# Ends to an Ends



## JONNYSLOTS (Apr 10, 2011)

I honestly feel kinda run over here being that every time the great moderator here and i say that respectfully in the sense that WOW this really happened again how many times is this individual going to keep running off at the mouth ? I new this was going to happen again after say the 3rd time he apologized and as for shills, really theirs not enough companies out their producing for this hobby any way so shill away.

My names Vince by the way jonnyslots my handle and i frequent a bunch of different sites , i respect and admire all the posters here with positive and negative remarks but they know when to stop.Thanks for showing me ,us ,
everyone how great this hobby is but certain negativity is just uncalled for.
Just my 2 cents.

Oh again i must say not a dis SLOTMAN your a better dude by waht you did or could have done , how many breaks will he get just curious what his next rant gonna be about ? Just saying were all entitled to our own opinion but WOW every time he does this wow wow wow..................


----------



## wyatt641 (Jan 14, 2012)

let the man speak his mind..we can either read it and be offended or read it and move on and have our own opinion.let the comment go and it does that..goes..comment on the comment and it grows new life.i read,i have an opinion at times.have my own thoughts about the state of the hobby and how it could be ..i choose to keep certain things right where they belong lest i offend ..
dave


----------



## asennafan (Jan 19, 2013)

Well said.


----------



## TK Solver (Mar 18, 2004)

Well Wyatt, you're a strong person to be able to live and let live in tough circumstances and that's to be commended.

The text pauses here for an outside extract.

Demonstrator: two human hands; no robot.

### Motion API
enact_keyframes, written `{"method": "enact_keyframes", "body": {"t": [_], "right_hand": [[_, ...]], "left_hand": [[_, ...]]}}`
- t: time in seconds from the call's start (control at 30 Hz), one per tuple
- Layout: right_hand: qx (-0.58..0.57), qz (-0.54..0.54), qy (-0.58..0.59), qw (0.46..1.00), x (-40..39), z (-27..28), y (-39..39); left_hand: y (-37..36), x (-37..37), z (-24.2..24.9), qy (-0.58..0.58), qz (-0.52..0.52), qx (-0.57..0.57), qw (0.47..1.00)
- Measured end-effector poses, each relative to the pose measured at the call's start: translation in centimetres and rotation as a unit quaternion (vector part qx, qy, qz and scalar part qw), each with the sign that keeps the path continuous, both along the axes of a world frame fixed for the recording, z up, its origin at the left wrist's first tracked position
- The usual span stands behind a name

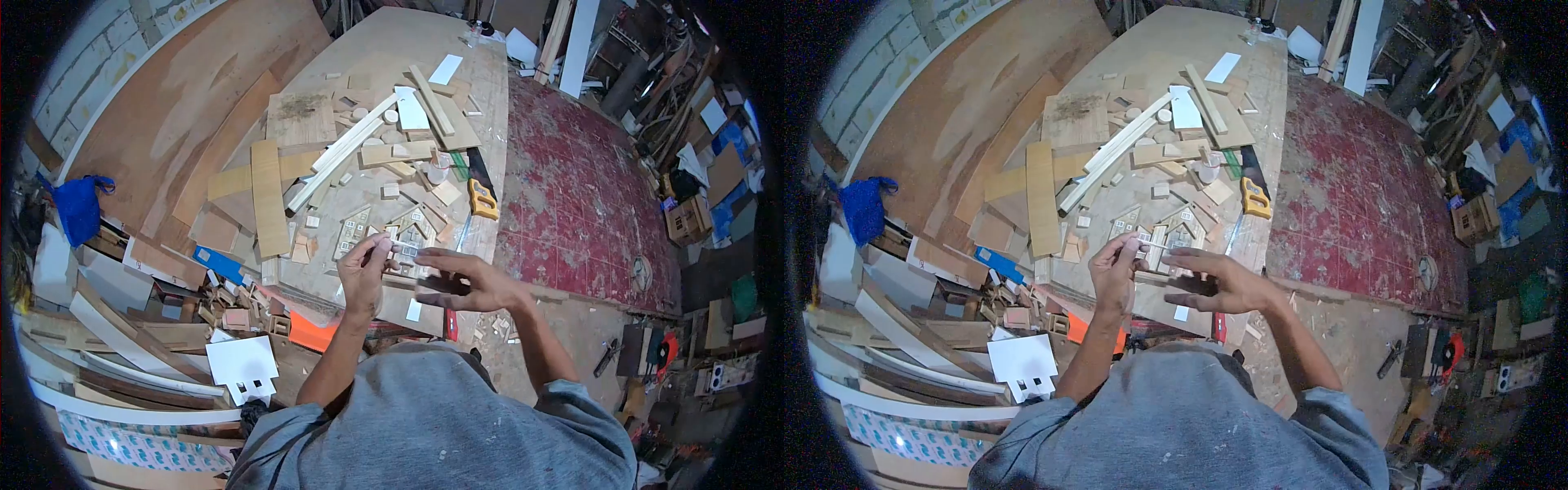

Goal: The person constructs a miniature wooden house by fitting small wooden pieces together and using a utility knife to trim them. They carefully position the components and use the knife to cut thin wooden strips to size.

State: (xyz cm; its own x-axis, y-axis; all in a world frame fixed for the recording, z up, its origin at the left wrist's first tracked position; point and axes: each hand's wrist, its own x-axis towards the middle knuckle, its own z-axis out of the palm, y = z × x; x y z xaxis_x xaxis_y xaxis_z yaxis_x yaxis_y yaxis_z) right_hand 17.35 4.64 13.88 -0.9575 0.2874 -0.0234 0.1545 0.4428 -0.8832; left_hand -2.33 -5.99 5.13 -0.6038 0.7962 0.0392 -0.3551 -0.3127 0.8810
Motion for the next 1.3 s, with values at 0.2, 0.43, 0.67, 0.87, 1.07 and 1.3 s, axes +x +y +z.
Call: {"method": "enact_keyframes", "body": {"t": [0.2,0.43,0.67,0.87,1.07,1.3], "right_hand": [[-0.17,-0.1,0.056,0.979,-0.8,-2.5,-1.5],[-0.079,-0.089,0.04,0.992,-1.3,-2.9,-1.6],[-0.002,-0.069,0.05,0.996,-1.1,-2.3,0.0],[0.076,-0.029,0.011,0.997,-0.4,-1.8,1.4],[0.096,-0.033,0.126,0.987,0.0,-3.7,1.9],[0.239,-0.257,0.15,0.924,-0.2,-3.5,-0.8]], "left_hand": [[-0.1,2.0,-0.4,-0.039,0.035,0.021,0.998],[-0.4,2.2,-0.9,0.09,0.089,-0.008,0.992],[-1.0,1.8,0.4,-0.021,0.002,-0.037,0.999],[-1.1,0.5,0.8,-0.013,-0.147,-0.134,0.98],[-0.9,1.1,0.3,0.035,-0.129,-0.16,0.978],[-0.6,1.9,-0.7,0.078,-0.121,-0.153,0.978]]}}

But sometimes the strong have to help protect their weaker brethren who might be unable to resist responding to flame posts, or who may be more easily offended or even turned away by a chronic troublemaker. Count me as weak if need be. Maybe some day I'll toughen up. But for now, as long as I call this one of my home forums for my hobby, I'll speak up when someone walks in and repeatedly craps all over it.


----------



## JONNYSLOTS (Apr 10, 2011)

Y ou know what lets get real here this has nothing to do with the shill factor its the flamin bs thats wrong if you don`t like shills fine your choice but on more than one occasion the flamin bs a member here started on different threads was over the top i`m on numerous boards as are a lot of you ,this being one of my top 2 out of many and lets just say that type of stuff is a no no i`m all for free speech yada yada but their has to be a time we put a stop like our moderator did is a week enough again his decision i respect that, but every time all any one has to do is say sorry make up and then a month later flame again.I like a lot of you have been collecting for a long time back on the bbs boards selling with photos through the mail ect ect but wow no time have i seen this. Sorry my 2 cents rip me down ill still be here.


----------



## Bubba 123 (Sep 10, 2010)

JONNYSLOTS said:


> I honestly feel kinda run over here being that every time the great moderator here and i say that respectfully in the sense that WOW this really happened again how many times is this individual going to keep running off at the mouth ? I new this was going to happen again after say the 3rd time he apologized and as for shills, really theirs not enough companies out their producing for this hobby any way so shill away.
> 
> My names Vince by the way jonnyslots my handle and i frequent a bunch of different sites , i respect and admire all the posters here with positive and negative remarks but they know when to stop.Thanks for showing me ,us ,
> everyone how great this hobby is but certain negativity is just uncalled for.
> ...


hey Vince ;-)
I've talked 2 him as well... me thinks he needs some GOOD Mentors & all should straighten out (I hope..)
I'm trying 2 mentor,...any other volunteers?.....
can give U his email "IF" your serious on actually trying 2 help  (anyone).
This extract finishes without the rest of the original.